The safety and scientific validity of this study is the responsibility of the study sponsor and investigators. Listing a study does not mean it has been evaluated by the U.S. Federal Government. Read our disclaimer for details.
 
ClinicalTrials.gov Identifier: NCT04400227
Recruitment Status : Withdrawn (Study closed due to change in funding.)
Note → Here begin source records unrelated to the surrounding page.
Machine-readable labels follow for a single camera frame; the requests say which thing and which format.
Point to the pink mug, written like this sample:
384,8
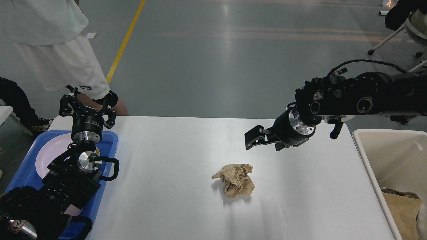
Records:
73,210

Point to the person in white shorts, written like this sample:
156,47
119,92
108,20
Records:
50,36

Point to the white paper cup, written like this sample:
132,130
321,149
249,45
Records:
421,222

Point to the person in dark trousers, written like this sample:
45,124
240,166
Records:
13,96

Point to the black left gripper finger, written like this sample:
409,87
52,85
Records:
110,113
70,105

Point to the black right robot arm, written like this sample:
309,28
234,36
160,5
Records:
335,99

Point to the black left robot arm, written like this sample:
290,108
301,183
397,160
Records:
73,179

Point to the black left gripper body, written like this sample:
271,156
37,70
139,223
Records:
87,128

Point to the blue plastic tray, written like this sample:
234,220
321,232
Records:
27,175

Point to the brown paper bag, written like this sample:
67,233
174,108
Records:
404,208

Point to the brown paper ball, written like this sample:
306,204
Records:
236,179

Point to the small white side table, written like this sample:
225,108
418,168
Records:
6,112

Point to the pink plate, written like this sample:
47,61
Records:
54,143

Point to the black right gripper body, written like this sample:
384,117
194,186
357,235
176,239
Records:
289,128

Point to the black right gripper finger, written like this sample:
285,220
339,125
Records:
258,136
281,145

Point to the beige plastic bin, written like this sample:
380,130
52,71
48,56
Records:
396,159

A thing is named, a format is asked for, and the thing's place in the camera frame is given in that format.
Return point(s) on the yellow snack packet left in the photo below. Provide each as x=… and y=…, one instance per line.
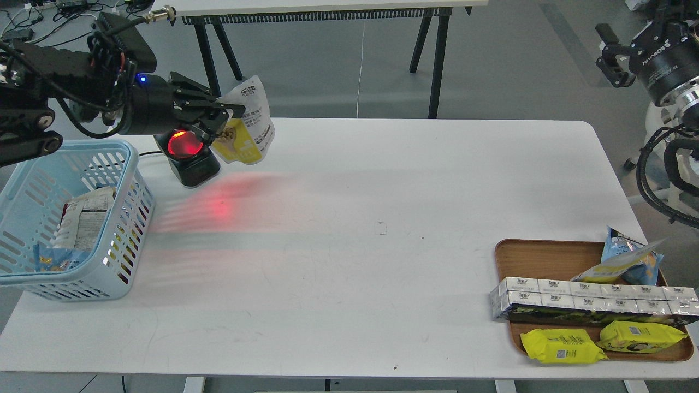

First Posted : May 22, 2020
Last Update Posted : July 13, 2022
Sponsor:
Collaborator:
National Institute on Drug Abuse (NIDA)
Information provided by (Responsible Party):
Boston Medical Center

Brief Summary:
Family Talk, an evidence-based parent-youth dyadic intervention, is a promising approach to improving substance use outcomes for high-risk families, and its structure lends itself to delivery by existing personnel within an Office-Based Addiction Treatment (OBAT) model of care. The investigators propose a single-arm pilot study with 25 parent-youth dyads through which a rapid cycle performance improvement approach will be employed to adapt and optimize the content and delivery of the embedded Family Talk prevention strategy. The investigators will field-test relevant baseline and outcome measures and will use qualitative methodology to identify key modifications to the intervention and generate hypotheses for how the prevention strategy may impact youth and family outcomes and prevent youth substance use. Information from this study will inform a subsequent pilot randomized controlled trial of the intervention to prevent substance use for youth whose parents are in recovery from SUD (substance use disorder).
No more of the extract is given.